Required work: Please give every line below again exactly, but not its pictures.

Dataset excerpt:

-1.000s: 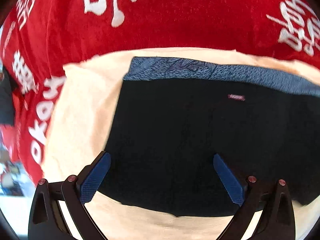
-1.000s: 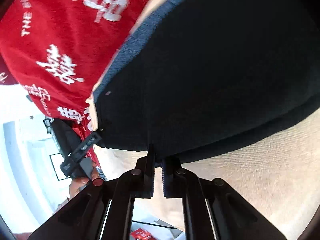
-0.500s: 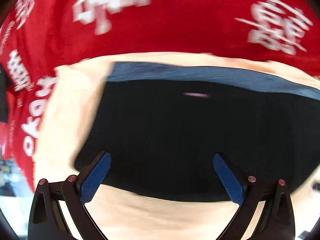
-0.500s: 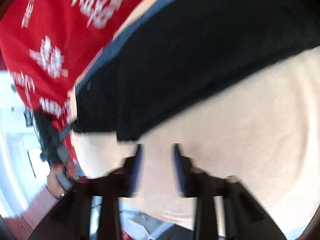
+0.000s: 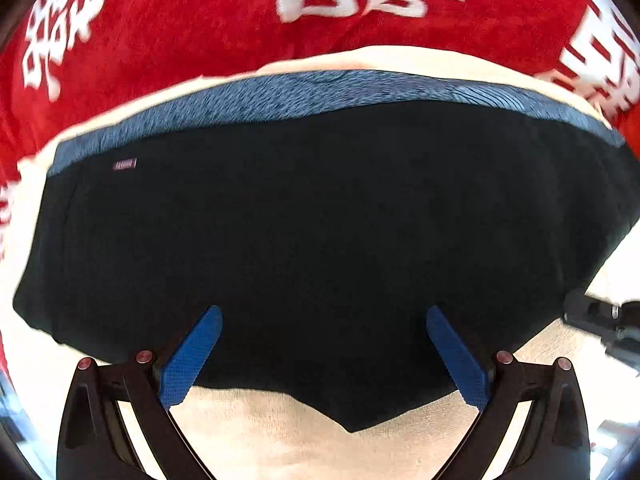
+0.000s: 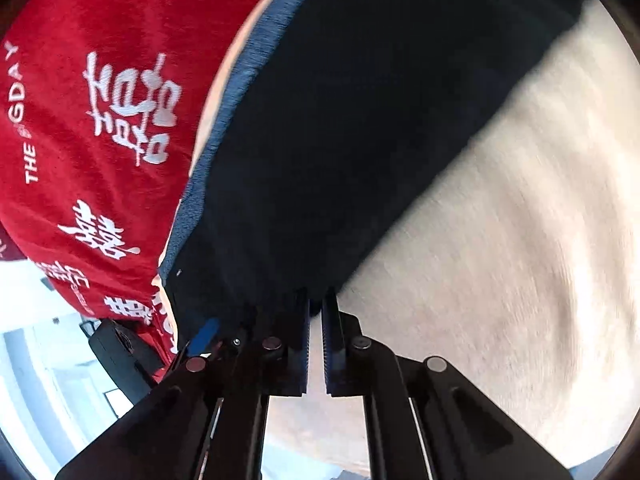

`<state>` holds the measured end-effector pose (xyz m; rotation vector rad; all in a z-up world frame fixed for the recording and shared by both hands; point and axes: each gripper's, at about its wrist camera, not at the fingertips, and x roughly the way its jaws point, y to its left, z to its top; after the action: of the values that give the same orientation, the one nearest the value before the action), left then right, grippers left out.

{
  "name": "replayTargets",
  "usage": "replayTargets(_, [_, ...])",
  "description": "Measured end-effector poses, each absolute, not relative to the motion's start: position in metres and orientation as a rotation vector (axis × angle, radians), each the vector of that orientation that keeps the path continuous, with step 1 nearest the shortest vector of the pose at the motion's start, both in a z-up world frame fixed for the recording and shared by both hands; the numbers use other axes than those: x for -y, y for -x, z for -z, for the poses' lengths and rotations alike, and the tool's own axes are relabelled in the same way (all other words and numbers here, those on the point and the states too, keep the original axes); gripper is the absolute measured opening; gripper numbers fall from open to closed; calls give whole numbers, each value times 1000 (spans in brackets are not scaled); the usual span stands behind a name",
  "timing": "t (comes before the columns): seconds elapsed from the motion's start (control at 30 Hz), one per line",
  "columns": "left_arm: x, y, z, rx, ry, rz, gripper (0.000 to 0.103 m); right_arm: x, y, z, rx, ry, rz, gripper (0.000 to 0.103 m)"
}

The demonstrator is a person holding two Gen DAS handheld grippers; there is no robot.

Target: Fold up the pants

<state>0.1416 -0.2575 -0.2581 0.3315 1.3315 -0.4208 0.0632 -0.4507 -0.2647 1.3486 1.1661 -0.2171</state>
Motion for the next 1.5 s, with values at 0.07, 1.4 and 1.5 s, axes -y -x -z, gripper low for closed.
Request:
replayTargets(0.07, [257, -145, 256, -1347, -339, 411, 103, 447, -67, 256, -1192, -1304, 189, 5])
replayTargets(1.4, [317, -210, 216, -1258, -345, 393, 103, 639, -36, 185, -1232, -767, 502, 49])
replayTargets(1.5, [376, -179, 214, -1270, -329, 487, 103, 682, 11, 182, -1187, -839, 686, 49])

Exercise answer:
-1.000s: 
-1.000s: 
-0.500s: 
-0.500s: 
+0.000s: 
+0.000s: 

`<state>` holds the measured end-effector pose (xyz m; rotation vector rad; all in a z-up world frame fixed for the recording and shared by both hands; point and axes: each gripper's, at about its wrist camera, not at the fingertips, and x roughly the way its jaws point, y to its left, z to its top; after the action: of the values that give the same orientation, the one nearest the value before the action), left then right, grippers left out.

{
  "name": "replayTargets",
  "usage": "replayTargets(_, [_, ...])",
  "description": "Measured end-effector poses, each absolute, not relative to the motion's start: position in metres and orientation as a rotation vector (axis × angle, radians), each the vector of that orientation that keeps the path continuous, with step 1 nearest the shortest vector of the pose at the motion's start, both in a z-up world frame fixed for the recording and shared by both hands; the numbers use other axes than those: x for -y, y for -x, z for -z, for the poses' lengths and rotations alike, and the tool's own axes are relabelled in the same way (all other words and numbers here, those on the point and the states too, keep the original axes); gripper is the absolute measured opening; gripper numbers fall from open to closed; calls give whole numbers, each value times 1000 (spans in brackets are not scaled); the usual span stands behind a name",
  "timing": "t (comes before the columns): seconds elapsed from the motion's start (control at 30 Hz), one per line",
  "columns": "left_arm: x, y, z, rx, ry, rz, gripper (0.000 to 0.103 m); right_arm: x, y, z, rx, ry, rz, gripper (0.000 to 0.103 m)"
}

The demonstrator is a person holding two Gen DAS handheld grippers; there is no robot.

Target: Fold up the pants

<state>0.1416 -0.2575 -0.2581 0.3315 1.3315 -0.4208 0.0632 -0.4507 -0.2647 1.3486 1.1661 -0.2171</state>
Motion for the next 1.5 s, with values at 0.07, 1.4 and 1.5 s, axes -y -x -z, gripper low for closed.
Request:
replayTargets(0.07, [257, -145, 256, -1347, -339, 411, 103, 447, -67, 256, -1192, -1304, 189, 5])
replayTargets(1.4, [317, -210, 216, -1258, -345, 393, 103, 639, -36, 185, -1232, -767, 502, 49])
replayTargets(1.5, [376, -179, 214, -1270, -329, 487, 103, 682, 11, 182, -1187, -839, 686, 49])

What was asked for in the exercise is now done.